Purchaser hereby represents and warrants and certifies, under penalties of perjury, that Purchaser is an Accredited Investor as defined under Regulation D (the “Regulation D”) of the Securities Act of 1933, as amended (the “Securities Act”), because Purchaser is:  [check all applicable sections]
 
(a)
o
A bank as defined in Section 3(a)(2) of the Securities Act, or a savings and loan association or other institution as defined in Section 3(a)(5)(A) of the Securities Act whether acting in its individual or fiduciary capacity;
 
(b)
o
A broker or dealer registered pursuant to Section 15 of the Shares Exchange Act of 1934;
 
(c)
o
An insurance company as defined in Section 2(a)(13) of the Securities Act;
 
(d)
o
An investment company registered under the Investment Company Act of 1940 or a business development company as defined in Section 2(a)(48) of that Act;
 
(e)
o
A Small Business Investment Company licensed by the U.S. Small Business Administration under Section 301(c) or (d) of the Small Business Investment Act of 1958;
 
(f)
o
A plan established and maintained by a state, its political subdivisions, or any agency or instrumentality of a state or its political subdivisions, for the benefit of its employees, if such plan has total assets in excess of $5,000,000;
 
(g)
o
An employee benefit plan within the meaning of ERISA (i) if the investment decision is made by a plan fiduciary, as defined in Section 3(21) of ERISA, which is either a bank, savings and loan association, insurance company, or registered investment adviser, or (ii) if the employee benefit plan has total assets in excess of $5,000,000, or (iii) if a self-directed plan, with investment decisions made solely by persons that are accredited investors;
 
(h)
o
A private business development company as defined in Section 202(a)(22) of the Investment Advisers Act of 1940;
 
(i)
o
An organization described in Section 501(c)(3) of the Internal Revenue Code, corporation, Massachusetts or similar business trust, or partnership, not formed for the specific purpose of making this investment, with total assets in excess of $5,000,000;
 
(j)
o
A director, executive officer, or general partner of the Company;
 
(k)
o
A natural person whose individual net worth or joint net worth with Purchaser’s spouse, at the time of this purchase exceeds $1,000,000 (PLEASE NOTE:  In calculating net worth, you include all of your assets (other than your primary residence), whether liquid or illiquid, such as cash, stock, Shares, personal property and real estate based on the fair market value of such property MINUS all debts and liabilities (other than indebtedness secured by your primary residence, up to the estimated fair market value of the primary residence, unless the borrowing occurs in the 60 days preceding the purchase of the Class A Shares and is not in connection with the acquisition of the primary residence.

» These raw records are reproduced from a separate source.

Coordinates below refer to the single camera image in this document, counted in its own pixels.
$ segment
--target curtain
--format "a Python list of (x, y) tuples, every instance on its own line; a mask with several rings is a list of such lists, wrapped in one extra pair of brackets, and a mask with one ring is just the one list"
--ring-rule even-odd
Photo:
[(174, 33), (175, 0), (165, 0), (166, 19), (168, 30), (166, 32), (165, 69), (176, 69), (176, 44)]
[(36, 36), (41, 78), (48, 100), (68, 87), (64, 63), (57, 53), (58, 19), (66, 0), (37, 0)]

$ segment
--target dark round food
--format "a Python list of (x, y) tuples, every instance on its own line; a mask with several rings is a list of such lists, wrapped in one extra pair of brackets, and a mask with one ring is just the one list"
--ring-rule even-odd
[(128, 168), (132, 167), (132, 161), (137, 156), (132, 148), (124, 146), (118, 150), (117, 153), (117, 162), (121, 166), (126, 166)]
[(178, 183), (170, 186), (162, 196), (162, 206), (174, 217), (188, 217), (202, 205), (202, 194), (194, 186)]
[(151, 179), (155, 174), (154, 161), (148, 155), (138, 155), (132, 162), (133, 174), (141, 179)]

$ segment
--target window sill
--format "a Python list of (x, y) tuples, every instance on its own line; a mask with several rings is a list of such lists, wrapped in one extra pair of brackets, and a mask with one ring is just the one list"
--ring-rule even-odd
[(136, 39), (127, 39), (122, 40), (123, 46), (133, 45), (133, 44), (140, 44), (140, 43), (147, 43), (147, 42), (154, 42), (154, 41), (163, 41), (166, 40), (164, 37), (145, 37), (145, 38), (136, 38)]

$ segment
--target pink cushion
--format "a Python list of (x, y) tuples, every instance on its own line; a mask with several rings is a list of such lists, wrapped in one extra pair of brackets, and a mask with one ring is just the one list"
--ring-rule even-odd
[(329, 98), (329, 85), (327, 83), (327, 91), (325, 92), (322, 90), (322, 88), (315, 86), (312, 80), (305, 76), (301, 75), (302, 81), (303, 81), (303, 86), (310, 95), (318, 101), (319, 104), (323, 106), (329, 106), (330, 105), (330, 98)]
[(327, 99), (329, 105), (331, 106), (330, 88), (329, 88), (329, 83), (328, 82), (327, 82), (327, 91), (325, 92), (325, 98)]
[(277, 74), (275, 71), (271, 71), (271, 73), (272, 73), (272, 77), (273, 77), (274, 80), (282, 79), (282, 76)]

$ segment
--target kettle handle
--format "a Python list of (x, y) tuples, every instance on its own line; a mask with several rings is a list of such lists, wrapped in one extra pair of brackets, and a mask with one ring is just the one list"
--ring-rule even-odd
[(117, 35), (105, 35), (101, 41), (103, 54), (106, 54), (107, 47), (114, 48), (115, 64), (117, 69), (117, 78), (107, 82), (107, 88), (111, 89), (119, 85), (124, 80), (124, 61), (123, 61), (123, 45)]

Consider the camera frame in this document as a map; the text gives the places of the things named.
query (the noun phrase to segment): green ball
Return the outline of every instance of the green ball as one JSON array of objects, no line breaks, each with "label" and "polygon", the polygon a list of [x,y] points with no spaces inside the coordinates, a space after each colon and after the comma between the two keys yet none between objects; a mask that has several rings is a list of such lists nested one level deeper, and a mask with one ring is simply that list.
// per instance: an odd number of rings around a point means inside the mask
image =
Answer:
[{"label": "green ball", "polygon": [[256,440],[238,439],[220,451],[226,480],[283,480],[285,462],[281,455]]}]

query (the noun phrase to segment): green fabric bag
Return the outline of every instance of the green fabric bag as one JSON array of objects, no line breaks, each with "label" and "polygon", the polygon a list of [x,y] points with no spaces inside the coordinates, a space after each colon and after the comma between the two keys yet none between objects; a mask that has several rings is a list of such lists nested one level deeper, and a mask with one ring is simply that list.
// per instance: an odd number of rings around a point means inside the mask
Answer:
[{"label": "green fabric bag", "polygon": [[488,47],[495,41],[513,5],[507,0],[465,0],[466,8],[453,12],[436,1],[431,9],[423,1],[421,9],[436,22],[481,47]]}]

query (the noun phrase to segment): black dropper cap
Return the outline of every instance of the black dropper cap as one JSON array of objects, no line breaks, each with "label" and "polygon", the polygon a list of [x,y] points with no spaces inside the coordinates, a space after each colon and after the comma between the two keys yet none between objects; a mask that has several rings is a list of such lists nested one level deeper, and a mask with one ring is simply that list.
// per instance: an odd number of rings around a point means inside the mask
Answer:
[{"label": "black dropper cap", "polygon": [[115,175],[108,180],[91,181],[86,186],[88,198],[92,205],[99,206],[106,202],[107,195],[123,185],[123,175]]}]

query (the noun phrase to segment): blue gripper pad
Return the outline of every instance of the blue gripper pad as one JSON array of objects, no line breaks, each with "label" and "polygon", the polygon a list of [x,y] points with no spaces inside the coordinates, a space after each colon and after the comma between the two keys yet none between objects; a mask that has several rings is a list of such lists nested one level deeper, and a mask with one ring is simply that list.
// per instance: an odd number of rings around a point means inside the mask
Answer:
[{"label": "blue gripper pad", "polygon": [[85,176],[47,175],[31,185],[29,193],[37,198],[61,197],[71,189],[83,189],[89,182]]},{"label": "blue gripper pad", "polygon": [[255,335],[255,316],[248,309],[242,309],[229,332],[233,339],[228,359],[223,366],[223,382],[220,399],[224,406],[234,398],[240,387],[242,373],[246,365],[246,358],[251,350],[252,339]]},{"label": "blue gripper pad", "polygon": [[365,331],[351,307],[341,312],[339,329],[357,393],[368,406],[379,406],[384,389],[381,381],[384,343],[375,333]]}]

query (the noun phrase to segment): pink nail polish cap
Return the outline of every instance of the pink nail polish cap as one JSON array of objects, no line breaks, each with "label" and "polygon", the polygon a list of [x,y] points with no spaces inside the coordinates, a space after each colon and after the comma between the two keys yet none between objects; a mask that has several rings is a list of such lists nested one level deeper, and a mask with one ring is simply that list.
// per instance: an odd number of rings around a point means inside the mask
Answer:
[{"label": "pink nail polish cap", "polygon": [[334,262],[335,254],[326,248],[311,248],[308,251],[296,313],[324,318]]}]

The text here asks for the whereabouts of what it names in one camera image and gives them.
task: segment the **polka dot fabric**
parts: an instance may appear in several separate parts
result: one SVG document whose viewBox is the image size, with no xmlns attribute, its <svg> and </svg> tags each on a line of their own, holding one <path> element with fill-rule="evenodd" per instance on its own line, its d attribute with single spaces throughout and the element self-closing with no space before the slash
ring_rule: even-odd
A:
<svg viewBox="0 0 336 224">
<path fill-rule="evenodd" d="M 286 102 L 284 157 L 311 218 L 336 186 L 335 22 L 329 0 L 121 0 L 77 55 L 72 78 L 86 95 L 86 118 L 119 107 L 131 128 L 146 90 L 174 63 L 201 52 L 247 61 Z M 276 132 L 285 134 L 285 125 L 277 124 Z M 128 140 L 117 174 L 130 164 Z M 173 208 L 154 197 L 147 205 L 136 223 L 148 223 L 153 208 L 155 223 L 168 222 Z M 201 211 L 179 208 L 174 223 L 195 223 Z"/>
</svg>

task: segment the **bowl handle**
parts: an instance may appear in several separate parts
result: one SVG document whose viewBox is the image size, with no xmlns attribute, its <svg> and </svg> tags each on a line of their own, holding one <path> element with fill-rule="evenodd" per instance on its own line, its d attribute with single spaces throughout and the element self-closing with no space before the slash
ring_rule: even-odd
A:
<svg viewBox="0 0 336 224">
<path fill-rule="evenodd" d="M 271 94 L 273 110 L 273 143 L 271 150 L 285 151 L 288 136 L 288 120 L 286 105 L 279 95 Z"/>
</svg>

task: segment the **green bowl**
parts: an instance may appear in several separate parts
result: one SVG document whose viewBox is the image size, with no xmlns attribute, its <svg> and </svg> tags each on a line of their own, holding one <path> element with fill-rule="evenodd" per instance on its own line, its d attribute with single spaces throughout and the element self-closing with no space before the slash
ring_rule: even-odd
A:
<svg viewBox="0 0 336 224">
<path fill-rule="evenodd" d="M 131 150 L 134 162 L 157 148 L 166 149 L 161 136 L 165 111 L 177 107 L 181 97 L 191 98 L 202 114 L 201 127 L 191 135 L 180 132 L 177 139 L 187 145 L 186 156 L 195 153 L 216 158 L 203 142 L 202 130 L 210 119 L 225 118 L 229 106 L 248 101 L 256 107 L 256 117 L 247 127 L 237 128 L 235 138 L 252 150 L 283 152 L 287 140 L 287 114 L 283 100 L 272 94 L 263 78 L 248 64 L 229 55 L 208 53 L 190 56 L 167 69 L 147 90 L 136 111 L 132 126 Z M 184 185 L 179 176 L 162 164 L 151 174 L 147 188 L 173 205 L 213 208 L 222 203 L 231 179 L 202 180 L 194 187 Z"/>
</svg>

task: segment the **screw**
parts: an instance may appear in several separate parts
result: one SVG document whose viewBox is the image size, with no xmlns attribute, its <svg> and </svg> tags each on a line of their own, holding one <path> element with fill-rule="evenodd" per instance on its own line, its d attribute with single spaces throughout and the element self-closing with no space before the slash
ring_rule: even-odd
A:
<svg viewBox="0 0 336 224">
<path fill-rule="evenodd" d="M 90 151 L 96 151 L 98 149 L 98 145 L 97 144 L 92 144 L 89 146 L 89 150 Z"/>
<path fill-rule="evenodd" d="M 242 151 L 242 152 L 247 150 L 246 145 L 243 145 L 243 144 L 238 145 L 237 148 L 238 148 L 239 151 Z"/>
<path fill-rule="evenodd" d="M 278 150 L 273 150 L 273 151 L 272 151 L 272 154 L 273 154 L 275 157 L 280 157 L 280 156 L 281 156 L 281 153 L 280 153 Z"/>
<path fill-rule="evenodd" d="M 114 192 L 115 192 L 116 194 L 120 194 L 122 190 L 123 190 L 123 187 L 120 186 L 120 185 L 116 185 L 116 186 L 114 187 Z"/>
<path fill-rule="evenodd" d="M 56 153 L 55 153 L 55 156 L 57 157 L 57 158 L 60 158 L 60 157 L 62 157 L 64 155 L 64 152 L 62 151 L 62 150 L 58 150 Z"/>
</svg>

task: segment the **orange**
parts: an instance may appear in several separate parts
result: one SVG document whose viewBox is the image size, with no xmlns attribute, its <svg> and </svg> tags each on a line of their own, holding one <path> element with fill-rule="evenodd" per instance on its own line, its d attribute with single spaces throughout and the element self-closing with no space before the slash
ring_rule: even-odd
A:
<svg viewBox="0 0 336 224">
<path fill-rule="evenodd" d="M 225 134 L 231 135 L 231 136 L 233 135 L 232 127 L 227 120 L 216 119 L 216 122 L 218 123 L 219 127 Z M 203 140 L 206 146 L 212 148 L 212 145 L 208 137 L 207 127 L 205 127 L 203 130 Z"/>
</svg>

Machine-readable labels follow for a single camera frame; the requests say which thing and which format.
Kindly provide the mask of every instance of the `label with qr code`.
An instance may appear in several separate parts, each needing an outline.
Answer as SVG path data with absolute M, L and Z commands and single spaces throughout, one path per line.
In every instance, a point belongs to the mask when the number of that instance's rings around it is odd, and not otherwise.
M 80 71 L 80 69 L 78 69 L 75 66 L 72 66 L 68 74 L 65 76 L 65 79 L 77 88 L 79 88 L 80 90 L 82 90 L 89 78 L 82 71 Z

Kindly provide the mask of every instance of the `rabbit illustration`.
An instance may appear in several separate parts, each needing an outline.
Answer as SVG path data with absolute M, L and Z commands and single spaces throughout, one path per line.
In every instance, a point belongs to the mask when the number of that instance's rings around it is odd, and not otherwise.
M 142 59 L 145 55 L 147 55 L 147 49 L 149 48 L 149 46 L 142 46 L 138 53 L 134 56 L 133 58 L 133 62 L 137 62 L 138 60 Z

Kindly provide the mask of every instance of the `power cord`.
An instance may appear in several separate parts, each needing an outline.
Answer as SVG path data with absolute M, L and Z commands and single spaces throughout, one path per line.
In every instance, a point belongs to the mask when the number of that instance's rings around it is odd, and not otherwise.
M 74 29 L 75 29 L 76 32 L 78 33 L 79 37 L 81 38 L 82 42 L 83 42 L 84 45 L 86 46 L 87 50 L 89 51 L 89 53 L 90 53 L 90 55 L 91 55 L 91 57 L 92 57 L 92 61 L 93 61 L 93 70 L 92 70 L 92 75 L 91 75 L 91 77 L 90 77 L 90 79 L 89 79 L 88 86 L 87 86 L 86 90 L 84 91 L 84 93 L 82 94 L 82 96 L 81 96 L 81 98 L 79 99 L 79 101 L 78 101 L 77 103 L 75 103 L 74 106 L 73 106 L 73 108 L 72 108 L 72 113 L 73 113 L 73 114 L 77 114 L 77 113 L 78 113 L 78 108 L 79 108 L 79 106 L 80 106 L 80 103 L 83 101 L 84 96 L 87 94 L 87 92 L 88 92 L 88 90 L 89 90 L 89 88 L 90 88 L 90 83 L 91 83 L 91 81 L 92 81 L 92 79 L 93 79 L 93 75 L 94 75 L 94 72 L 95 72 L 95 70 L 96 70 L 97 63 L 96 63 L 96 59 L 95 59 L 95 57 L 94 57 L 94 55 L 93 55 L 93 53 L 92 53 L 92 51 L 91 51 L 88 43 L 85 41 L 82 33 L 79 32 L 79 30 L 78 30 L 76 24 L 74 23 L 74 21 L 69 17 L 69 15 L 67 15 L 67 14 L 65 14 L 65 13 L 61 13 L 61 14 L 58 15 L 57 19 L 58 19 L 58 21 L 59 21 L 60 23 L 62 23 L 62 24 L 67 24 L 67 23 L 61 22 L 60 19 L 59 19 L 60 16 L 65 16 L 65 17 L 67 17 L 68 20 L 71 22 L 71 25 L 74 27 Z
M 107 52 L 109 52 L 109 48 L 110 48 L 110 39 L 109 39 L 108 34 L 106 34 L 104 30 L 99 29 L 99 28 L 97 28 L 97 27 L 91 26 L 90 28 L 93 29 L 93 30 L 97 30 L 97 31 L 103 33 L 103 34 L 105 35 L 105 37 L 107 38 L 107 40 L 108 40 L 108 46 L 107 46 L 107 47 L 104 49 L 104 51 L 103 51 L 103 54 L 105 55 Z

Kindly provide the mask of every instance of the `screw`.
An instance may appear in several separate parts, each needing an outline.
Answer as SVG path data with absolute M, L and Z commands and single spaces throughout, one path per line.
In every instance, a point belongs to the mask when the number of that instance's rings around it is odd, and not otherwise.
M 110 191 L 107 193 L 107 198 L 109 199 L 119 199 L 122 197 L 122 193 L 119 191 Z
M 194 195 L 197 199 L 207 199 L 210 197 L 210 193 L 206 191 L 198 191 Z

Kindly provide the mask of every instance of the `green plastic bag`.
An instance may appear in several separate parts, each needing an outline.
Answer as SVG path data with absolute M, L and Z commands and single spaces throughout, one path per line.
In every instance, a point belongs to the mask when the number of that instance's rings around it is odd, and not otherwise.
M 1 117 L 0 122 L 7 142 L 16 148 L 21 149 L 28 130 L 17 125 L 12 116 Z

In such cases, the debt secured by the primary residence must be treated as a liability in the net worth calculation.).  In the event any incremental mortgage or other indebtedness secured by your primary residence occurs in the 60 days preceding the date of the purchase of the Class A Shares, the incremental borrowing must be treated as a liability and deducted from your net worth even though the value of your primary residence will not be included as an asset.  Further, the amount of any mortgage or other indebtedness secured by your primary residence that exceeds the fair market value of the residence should also be deducted from your net worth);
 
(l)
o
A natural person who had an individual income in excess of $200,000 in each of the two most recent years or joint income with Purchaser’s spouse in excess of $300,000 in each of those years and has a reasonable expectation of reaching the same income level in the current year;
 
(m)
o
A trust with total assets in excess of $5,000,000, not formed for the specific purpose of acquiring the Shares offered, whose purchase is directed by a sophisticated person as described in Rule 506(b)(2)(ii) of Regulation D; or
 
(n)
o
An entity in which all of the equity owners are accredited investors.